He leaned over, then put his hand on my neck and whispered in my ear, “I know how to convince you.”

4

Nude. A blindfold over my eyes. Restraints made of gold rope. Hands moving over my body. Mahmoud’s. Always the perfect bodyguard, I knew his touch as well as I knew the breadth of Ramzi’s cock.

I shivered, remembering how the Egyptian’s strength overtook me the first time he’d entered me, his thrusts strong and insistent, though he wasn’t rough or abusive. No, his hands gripped each cheek of my buttocks with a firm touch both loving and passionate. Panting, gasping, my body slick with sweat dripping from my skin like a shower of penance for my past sins, I writhed under him, tilting my hips upward to allow him greater entry.

This time I would be more coy. More secretive. More seductive.

I waited. Waited. Nothing. Mahmoud removed his hands, the loss of his soothing touch fueling the violent headache I couldn’t shake. Under the blindfold, I squeezed my eyes, rimmed with fatigue, heavy and dark, the velvet mask providing a haven from the maddening pressure pushing down on my brain with unwelcome pain despite the pleasure the Nubian lavished upon me.

The tightening sensation squeezing my head started when we left the hotel, though the pressure of Ramzi’s hand against my back, then sliding down to cup my buttock outlined in my silk tailored dress, made it seem more like a nuisance. I didn’t protest when the Egyptian escorted me back to the Bar Supplice and bade Mahmoud to strip me while he watched, then tie me to the large iron rings set into the wall in the violet-hued room behind the stage.

I waited. The warmth of his breath made my nipples harden, indicating the Nubian’s mouth hovered near my breasts, the heat from his body making me tingle. Still nothing. Why?

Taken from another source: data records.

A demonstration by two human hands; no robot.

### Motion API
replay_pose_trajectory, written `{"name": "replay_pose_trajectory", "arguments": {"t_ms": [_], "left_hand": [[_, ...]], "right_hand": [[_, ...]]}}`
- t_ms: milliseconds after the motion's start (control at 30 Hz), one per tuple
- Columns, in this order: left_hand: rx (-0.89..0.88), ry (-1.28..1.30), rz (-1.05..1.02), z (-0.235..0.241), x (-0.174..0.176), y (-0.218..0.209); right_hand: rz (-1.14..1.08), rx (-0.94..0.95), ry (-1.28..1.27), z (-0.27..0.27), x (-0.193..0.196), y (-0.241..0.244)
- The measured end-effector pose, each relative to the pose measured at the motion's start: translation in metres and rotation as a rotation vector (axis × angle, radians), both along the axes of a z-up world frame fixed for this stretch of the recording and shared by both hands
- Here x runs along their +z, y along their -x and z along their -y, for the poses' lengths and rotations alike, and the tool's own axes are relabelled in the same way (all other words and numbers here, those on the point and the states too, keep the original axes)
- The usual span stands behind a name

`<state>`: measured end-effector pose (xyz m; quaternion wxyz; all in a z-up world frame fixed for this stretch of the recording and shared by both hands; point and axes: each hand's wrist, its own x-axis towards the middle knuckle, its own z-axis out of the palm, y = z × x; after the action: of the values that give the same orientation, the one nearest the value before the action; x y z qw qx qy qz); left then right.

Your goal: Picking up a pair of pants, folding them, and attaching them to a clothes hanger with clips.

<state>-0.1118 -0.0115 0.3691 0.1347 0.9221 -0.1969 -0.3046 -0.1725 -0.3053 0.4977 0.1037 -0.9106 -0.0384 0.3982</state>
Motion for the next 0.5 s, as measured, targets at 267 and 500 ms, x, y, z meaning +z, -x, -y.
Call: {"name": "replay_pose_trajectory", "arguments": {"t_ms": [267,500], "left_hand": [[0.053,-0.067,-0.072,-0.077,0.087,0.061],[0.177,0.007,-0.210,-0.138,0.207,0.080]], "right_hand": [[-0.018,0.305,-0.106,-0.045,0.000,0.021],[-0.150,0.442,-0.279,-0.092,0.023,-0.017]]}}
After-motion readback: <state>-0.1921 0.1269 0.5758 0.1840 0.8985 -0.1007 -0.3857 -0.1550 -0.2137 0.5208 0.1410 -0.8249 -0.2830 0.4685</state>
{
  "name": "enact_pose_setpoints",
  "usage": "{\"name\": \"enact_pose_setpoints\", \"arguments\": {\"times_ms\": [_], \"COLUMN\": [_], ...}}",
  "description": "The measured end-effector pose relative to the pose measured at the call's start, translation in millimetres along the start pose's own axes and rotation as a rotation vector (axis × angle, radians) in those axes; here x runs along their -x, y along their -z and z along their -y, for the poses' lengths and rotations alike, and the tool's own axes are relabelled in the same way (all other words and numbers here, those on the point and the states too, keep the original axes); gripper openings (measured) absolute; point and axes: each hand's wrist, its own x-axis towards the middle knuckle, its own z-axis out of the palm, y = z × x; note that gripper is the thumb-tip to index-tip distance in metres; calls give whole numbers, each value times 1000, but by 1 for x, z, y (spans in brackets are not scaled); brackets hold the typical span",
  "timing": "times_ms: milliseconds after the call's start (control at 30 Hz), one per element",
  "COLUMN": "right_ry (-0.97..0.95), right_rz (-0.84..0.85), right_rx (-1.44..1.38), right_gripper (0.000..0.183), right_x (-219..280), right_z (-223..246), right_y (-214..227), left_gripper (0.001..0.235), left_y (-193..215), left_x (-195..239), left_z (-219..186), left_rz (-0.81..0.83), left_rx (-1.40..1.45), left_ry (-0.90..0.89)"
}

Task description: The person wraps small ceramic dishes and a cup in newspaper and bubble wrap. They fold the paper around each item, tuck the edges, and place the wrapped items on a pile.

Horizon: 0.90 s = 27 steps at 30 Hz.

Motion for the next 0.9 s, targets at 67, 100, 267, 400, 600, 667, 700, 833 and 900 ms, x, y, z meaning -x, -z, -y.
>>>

Shifting my weight from foot to foot, I tugged on the metal rings holding my body, as well as my mind, prisoner. I couldn’t see anything, frustrating me. Was I not going to savor the probing fingers of the tall Nubian, pulling the outer lips of my pussy apart, holding me open for Ramzi’s approval before flicking his tongue into me? Moving in and out, sucking, lapping up the moistness, but not withdrawing his tongue moving across my clitoris until I arched my back in total abandon. What was he waiting for? What macabre ritual was this? Anger pumped through me, replacing the ardent desire rising in me. I was about to demand he untie me when—

“Remove the blindfold, Mahmoud.”

Ramzi’s voice. At last. My body tingled. My spirits rose. Before I could take a breath, the veil of darkness lifted, but I couldn’t see with a clear eye. Subdued lighting cast eerie shadows everywhere, but it didn’t hide the nude Nubian, his bare arms shining with his sweat. I hungered for him to touch me all over, his black fingers rubbing my hard clit…oh, damn him, I couldn’t wait any longer.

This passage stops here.